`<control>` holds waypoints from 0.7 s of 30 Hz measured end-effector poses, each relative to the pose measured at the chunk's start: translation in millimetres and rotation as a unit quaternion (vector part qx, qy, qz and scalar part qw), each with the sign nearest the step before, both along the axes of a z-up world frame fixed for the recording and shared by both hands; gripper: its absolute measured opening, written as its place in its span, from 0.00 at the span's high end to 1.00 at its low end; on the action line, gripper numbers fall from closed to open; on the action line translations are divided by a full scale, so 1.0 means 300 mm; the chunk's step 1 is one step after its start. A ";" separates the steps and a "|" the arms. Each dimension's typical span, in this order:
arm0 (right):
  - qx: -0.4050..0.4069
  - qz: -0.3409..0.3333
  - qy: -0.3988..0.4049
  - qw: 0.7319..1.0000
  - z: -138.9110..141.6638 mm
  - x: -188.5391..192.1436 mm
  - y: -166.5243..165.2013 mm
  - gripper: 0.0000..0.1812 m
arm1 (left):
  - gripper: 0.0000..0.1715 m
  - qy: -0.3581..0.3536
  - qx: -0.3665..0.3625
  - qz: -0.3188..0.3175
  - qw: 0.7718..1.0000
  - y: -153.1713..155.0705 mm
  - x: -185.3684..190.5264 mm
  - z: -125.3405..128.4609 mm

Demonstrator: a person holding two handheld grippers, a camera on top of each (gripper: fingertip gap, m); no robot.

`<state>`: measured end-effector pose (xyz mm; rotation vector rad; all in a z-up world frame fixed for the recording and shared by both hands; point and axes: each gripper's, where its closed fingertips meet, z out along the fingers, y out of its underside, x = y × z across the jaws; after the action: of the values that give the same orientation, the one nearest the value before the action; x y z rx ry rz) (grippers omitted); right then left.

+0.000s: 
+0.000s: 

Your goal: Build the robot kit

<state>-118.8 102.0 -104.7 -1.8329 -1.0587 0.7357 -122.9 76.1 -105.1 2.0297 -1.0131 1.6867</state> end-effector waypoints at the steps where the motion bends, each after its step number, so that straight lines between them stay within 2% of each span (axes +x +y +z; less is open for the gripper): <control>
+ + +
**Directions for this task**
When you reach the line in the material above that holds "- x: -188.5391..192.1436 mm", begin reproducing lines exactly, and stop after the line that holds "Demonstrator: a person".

**Your response**
  - x: -188.5391..192.1436 mm
  - y: -166.5243..165.2013 mm
  - gripper: 0.0000..0.1812 m
arm1 (left):
  - gripper: 0.0000..0.1715 m
  - qy: -0.3581..0.3536
  - qx: -0.3665..0.3625
  - qz: -0.3188..0.3175
  - qw: 0.7718..1.0000
  - y: -153.1713..155.0705 mm
  - x: -185.3684..190.5264 mm
  - z: -125.3405..128.4609 mm

Demonstrator: a person holding two handheld grippers, a camera on top of each (gripper: fingertip gap, m); no robot.

Work on this exercise has concluded.